ABSTRACT

Recently, convex optimization has become one of most powerful tools to formulate the introduced problems of many different applications, e.g. image processing, computer vision and machine learning, etc., and develop efficient algorithms, especially the first-order optimization algorithms, for the related large-scale optimization problems. It provides not only an elegant mathematical theory for analysis but also a tractable numerical framework for designing tractable algorithmic schemes. Particularly for medical image analysis, convex optimization has delivered most advanced image processing techniques to discover valuable information for physicians, image guided therapy and surgery, and monitoring of the treated organ during therapy. As the key study, segmentations of organs and lesions from the acquired images are used to quantify volumes and shapes used in diagnosis and monitoring treatment.
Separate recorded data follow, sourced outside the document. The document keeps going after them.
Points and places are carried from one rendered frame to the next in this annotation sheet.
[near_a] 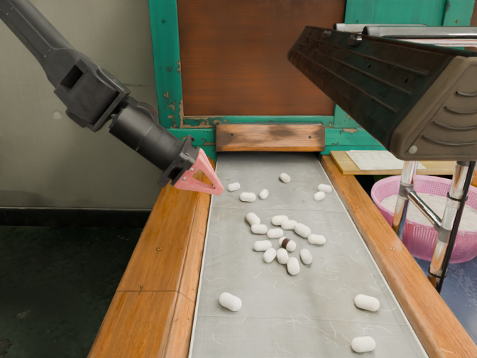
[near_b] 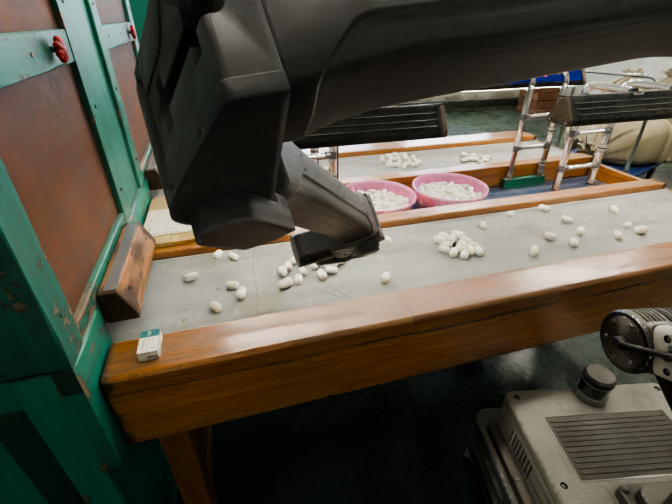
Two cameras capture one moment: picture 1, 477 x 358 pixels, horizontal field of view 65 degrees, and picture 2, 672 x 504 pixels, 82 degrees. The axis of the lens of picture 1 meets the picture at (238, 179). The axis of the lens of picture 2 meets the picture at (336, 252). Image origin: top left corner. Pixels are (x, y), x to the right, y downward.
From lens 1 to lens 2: 1.05 m
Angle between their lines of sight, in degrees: 90
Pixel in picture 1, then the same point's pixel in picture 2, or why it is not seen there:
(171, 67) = (39, 260)
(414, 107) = (442, 122)
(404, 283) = not seen: hidden behind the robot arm
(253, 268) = (344, 278)
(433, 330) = not seen: hidden behind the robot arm
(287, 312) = (377, 262)
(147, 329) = (432, 293)
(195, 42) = (27, 201)
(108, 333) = (445, 305)
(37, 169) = not seen: outside the picture
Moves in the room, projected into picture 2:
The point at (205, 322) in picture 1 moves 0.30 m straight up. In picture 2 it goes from (402, 286) to (416, 164)
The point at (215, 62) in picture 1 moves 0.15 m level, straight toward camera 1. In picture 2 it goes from (53, 218) to (154, 205)
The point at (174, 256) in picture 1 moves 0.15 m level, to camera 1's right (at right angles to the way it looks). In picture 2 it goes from (363, 302) to (343, 265)
The challenges from clinical-motivated image segmentation applications introduce novel and sophisticated mathematical problems which inspire developments of advanced optimization and computing methods, especially convex optimization attaining optimum in a global sense, and hence, bring an enormous spread of research topics for recent computational medical image analysis. In addition, distinct from the usual image segmentation, most medical images have a big volume of acquired data, often in 3D or 4D (3D + t), along with great noise or incomplete image information, which pose hard large-scale optimization problems; how to process such poor ‘big data’ of medical images efficiently and solve the corresponding optimization problems robustly are the key factors of modern medical image segmentation.

Keywords: Convex Optimization Medical Image Segmentation Primal-Dual Methods Image Processing.